Clearly, he wants what he wants when he wants it, and the law and Constitution and tradition be damned.
The small article in my local paper, the Contra Costa Times, was headlined, “With new EPA water rule, Obama again takes executive action on environment.”
The fact that it was a small article on the inside of the paper is illustrative that the liberal media find nothing wrong with the president using the power of an executive order to bypass Congress and get what he wants. As I said, he wants what he wants when he wants it.
Interestingly, but not surprisingly, the article was taken from the Los Angeles Times – another bastion of liberal reportage in California.
The article presented the case from 1989, in which a Michigan developer was accused of violating the federal Clean Water Act, by filling wetlands on his own property. He faced prison time.
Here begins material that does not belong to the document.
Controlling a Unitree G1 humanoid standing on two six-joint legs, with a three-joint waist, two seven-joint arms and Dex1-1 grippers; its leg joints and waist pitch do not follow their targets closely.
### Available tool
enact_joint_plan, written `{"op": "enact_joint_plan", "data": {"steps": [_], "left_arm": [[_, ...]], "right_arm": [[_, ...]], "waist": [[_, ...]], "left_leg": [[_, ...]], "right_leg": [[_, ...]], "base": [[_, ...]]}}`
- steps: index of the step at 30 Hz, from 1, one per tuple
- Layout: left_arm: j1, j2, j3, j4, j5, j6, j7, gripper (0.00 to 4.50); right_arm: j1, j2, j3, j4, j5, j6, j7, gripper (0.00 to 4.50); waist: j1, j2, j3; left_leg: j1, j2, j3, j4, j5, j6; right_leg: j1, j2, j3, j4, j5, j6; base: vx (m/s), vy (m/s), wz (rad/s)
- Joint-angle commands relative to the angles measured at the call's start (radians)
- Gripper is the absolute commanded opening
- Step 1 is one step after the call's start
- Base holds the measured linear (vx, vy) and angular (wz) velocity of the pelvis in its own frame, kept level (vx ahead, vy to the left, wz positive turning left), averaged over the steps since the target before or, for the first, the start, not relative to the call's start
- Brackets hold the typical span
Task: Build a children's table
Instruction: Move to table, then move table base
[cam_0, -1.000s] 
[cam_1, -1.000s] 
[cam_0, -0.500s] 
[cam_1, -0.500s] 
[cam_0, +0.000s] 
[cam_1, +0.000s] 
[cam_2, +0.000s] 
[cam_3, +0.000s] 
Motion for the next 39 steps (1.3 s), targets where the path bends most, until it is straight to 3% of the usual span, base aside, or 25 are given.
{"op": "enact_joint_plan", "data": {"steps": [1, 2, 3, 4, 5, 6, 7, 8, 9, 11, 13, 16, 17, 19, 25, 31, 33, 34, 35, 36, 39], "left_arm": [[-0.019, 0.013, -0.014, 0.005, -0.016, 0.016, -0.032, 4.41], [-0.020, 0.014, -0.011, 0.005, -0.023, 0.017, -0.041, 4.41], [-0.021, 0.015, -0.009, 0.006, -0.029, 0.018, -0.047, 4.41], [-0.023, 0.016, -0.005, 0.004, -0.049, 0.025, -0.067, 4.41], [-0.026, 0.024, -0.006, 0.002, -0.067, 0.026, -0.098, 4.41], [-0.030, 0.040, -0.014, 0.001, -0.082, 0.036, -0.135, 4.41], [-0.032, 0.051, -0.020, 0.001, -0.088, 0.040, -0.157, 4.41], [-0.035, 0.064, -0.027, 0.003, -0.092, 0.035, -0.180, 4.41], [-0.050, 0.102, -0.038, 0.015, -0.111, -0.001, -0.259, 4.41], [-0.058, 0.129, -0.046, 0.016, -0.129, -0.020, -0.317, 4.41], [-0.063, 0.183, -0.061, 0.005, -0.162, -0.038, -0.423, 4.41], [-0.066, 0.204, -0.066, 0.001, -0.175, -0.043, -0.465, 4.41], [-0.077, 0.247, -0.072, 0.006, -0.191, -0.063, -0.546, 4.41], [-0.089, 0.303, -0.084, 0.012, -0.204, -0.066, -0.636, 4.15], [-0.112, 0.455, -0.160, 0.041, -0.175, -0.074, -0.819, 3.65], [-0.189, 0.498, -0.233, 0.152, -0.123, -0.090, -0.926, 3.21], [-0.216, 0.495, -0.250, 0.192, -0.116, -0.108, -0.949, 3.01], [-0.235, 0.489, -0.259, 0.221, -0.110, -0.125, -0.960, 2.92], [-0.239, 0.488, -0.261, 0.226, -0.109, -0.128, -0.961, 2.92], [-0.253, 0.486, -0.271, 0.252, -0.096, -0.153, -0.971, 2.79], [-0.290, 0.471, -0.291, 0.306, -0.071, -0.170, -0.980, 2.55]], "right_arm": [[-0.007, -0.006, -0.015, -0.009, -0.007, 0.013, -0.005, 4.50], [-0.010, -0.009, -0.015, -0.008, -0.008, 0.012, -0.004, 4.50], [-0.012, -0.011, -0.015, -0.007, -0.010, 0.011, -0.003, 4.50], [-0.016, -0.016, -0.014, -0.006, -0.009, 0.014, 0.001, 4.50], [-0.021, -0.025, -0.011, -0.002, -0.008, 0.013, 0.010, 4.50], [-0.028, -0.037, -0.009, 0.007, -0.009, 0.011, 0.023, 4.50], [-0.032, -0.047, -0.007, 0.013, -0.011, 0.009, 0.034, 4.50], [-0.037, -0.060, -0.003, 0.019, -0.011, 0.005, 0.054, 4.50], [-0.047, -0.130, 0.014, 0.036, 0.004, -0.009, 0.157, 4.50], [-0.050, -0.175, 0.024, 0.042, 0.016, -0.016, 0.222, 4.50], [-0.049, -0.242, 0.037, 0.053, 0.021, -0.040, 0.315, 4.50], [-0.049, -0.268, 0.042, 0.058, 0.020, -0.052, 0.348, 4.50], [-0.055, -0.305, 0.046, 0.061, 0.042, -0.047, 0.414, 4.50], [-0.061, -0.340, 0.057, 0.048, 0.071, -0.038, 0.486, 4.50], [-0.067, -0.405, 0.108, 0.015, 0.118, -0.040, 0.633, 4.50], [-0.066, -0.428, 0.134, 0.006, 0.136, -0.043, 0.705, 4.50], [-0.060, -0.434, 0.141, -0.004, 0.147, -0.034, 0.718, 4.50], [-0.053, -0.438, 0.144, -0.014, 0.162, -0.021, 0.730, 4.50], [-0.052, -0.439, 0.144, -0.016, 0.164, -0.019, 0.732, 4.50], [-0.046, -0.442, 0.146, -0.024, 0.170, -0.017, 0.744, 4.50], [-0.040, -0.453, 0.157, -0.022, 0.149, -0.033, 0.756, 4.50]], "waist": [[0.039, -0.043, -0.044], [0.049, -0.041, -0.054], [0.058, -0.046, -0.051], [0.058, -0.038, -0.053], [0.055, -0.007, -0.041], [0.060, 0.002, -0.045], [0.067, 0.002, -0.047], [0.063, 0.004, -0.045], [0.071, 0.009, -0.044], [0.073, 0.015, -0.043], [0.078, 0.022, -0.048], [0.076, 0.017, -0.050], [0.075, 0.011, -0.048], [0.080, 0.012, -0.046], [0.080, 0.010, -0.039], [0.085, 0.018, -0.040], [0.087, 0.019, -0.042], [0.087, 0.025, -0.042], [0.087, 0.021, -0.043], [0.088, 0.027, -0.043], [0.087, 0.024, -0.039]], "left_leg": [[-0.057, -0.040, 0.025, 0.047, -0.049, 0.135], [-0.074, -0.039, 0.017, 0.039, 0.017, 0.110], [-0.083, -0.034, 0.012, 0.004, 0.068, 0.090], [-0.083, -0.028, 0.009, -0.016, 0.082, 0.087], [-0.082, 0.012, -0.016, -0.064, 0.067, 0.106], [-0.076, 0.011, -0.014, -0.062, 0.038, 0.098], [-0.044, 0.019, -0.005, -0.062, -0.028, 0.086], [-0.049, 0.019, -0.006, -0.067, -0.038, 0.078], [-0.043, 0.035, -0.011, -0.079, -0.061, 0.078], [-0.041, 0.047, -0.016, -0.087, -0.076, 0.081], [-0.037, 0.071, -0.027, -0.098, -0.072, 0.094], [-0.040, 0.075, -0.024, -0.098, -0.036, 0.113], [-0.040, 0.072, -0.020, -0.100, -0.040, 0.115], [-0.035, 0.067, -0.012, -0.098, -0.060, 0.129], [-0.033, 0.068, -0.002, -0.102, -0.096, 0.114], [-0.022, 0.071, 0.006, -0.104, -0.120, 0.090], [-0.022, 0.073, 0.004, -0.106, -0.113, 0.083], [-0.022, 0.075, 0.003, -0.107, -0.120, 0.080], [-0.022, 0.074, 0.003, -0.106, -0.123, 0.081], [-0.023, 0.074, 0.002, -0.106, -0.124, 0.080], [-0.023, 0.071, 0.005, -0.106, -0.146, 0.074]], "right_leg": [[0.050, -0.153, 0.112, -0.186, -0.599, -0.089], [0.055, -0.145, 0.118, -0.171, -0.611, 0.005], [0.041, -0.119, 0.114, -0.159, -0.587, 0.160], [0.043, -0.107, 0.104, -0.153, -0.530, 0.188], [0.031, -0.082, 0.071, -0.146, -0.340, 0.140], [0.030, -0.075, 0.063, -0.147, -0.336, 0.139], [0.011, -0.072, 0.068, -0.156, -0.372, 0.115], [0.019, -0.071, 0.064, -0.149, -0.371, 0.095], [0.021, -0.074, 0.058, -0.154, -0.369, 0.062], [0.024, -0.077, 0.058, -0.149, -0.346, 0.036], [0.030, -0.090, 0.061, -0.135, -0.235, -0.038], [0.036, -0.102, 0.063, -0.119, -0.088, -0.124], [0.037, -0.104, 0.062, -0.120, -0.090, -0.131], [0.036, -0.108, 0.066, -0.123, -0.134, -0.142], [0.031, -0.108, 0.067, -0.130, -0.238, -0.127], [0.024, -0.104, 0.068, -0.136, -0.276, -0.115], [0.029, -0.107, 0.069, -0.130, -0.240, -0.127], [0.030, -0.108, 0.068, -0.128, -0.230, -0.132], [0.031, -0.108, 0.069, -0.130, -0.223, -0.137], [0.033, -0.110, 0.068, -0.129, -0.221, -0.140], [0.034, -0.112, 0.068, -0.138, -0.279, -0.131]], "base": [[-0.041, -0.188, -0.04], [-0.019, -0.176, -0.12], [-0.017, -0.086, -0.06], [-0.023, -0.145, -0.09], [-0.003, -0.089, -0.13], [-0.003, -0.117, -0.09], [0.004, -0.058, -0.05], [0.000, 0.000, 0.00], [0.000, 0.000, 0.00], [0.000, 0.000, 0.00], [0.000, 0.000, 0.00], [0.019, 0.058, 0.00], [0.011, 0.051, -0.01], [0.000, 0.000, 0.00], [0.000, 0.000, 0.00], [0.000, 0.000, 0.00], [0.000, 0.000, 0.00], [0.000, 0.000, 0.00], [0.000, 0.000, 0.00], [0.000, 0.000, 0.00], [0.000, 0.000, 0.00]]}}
John Rapanos fought the charges, and his fighting the case wound up in the Supreme Court, and he won. The finding was that because his wetlands were some 20 miles from a river that drained into Lake Huron, it was a situation that didn’t meet the federal definition of discharges into “navigable waters.”
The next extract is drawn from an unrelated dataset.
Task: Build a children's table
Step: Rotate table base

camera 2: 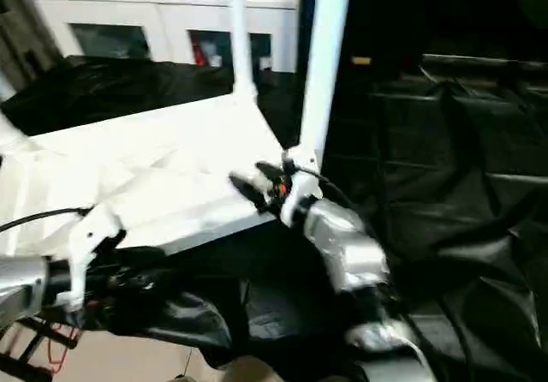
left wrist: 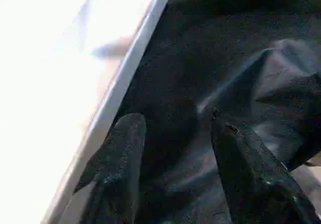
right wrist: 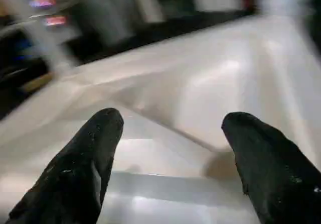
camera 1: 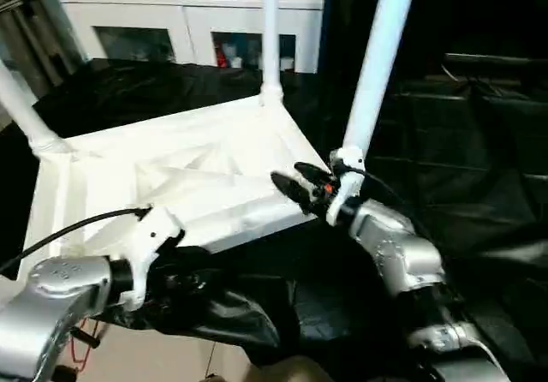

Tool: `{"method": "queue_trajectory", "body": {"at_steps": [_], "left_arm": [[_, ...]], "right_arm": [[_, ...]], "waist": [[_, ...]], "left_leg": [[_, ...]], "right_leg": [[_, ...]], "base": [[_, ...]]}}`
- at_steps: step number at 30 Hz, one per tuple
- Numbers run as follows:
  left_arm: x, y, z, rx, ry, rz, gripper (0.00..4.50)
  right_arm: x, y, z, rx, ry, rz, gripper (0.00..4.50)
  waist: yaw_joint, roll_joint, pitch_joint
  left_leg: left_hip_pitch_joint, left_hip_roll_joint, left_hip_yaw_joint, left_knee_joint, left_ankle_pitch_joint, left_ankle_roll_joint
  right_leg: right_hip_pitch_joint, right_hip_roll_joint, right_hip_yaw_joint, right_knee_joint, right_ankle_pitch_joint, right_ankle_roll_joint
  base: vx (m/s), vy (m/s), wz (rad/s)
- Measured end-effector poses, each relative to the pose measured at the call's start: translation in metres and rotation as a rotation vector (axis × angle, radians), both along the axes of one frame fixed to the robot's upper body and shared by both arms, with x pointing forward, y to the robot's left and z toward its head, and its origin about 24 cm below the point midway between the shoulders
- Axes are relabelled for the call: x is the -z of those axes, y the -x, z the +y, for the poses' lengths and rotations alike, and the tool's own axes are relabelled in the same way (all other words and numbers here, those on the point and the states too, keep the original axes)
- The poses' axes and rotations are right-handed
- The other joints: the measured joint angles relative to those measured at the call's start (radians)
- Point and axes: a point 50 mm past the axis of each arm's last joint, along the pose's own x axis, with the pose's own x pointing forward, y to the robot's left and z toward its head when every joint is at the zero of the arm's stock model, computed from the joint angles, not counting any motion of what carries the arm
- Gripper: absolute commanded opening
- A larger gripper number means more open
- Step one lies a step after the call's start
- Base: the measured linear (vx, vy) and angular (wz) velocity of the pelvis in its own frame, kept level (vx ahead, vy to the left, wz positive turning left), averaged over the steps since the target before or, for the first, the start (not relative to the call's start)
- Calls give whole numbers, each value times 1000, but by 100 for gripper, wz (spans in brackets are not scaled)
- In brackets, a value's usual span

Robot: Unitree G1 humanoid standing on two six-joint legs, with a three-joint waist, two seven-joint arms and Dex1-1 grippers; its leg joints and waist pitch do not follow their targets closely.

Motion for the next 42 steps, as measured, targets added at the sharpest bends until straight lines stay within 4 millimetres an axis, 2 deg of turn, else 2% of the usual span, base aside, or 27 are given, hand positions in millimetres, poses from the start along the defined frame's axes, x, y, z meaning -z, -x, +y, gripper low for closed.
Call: {"method": "queue_trajectory", "body": {"at_steps": [2, 4, 7, 11, 13, 17, 19, 25, 29, 32, 42], "left_arm": [[1, 1, 5, -22, -42, -2, 301], [6, 1, 9, -33, -76, 5, 308], [10, 0, 7, -14, -82, 0, 344], [14, 0, 7, -7, -107, -2, 357], [20, 1, 12, -25, -130, 12, 386], [30, 3, 19, -47, -180, 37, 402], [30, -1, 19, -55, -197, 18, 432], [27, -18, 18, -105, -218, -82, 445], [24, -20, 20, -116, -229, -103, 445], [24, -20, 20, -116, -229, -104, 445], [24, -20, 20, -116, -230, -104, 445]], "right_arm": [[7, -5, -6, 97, 4, 37, 365], [10, -12, -10, 183, 0, 70, 365], [5, -22, -13, 266, -11, 83, 365], [4, -28, -19, 335, -23, 91, 365], [3, -32, -25, 373, -14, 94, 365], [-1, -39, -57, 497, 6, 83, 365], [-3, -41, -65, 530, 9, 75, 365], [-5, -42, -86, 595, 21, 56, 365], [-7, -42, -94, 638, 15, 54, 365], [-7, -42, -95, 643, 14, 54, 365], [-7, -42, -95, 645, 12, 55, 365]], "waist": [[2, 0, 0], [2, 1, 0], [4, 1, 0], [6, 1, 0], [7, 1, 0], [17, 2, 1], [16, 4, 1], [13, 15, 1], [2, 16, 1], [-3, 16, 1], [-3, 16, 1]], "left_leg": [[1, 0, 0, 0, 1, -1], [1, 0, 0, 0, 1, -1], [1, 0, 0, 0, 1, -1], [1, 0, -1, 0, 1, -1], [1, 0, -1, 0, 1, -1], [0, -1, 0, 0, 1, -1], [1, -1, -1, 0, 1, -1], [0, -1, -1, 1, 1, -1], [0, -1, -1, 1, 1, -1], [0, -1, -1, 1, 1, -1], [0, -1, -1, 1, 1, -1]], "right_leg": [[1, 0, 0, 0, 0, 0], [0, 0, 0, 1, 0, 0], [1, 0, 0, 1, 0, 0], [2, 0, -1, 1, 0, 0], [2, 0, -1, 2, 0, 0], [4, 0, 0, 1, 0, 0], [4, 0, 0, 1, 0, 0], [5, 0, -3, 1, 0, 0], [5, 0, -3, 1, -1, 0], [5, 0, -3, 2, -1, 0], [5, 0, -3, 2, -1, 0]], "base": [[0, 0, 0], [0, 0, 0], [0, 0, 0], [0, 0, 0], [0, 0, 0], [0, 0, 0], [0, 0, 0], [0, 0, 0], [0, 0, 0], [0, 0, 0], [0, 0, 0]]}}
Property rights supporters cheered the victory, but the finding only fueled the determination of the EPA and the government to further clarify just exactly what is meant by a “connection” between “wetlands” and “navigable waters.”
Over the years, Rapanos wasn’t the only property owner who found himself face to face with feds who claimed jurisdiction over water on private property – whether a pool of water that only appeared after a rain or just dampness or just proximity of a nearby creek.
In battles like that, the property owners generally lost the fight and, in the process, lost the right to use or develop their own land. Sometimes it meant just a problem with landscaping, but often it meant the loss of the rights of farmers or ranchers or developers. Ultimately, that meant a loss of income.
The EPA, supported by the action from Obama, finalized a new rule, which it says strengthens the Clean Water Act and will protect the safety of national drinking water. The scope of the new rule covers a larger percentage of “wetlands” that would be affected, either in terms of being sources of drinking water or areas that are wildlife habitats.
Actually, the new “regulations” give the government control over all waters in the country and the land they’re on.
The feds call it “regulations.”
The reality is, it’s a massive private-property land grab.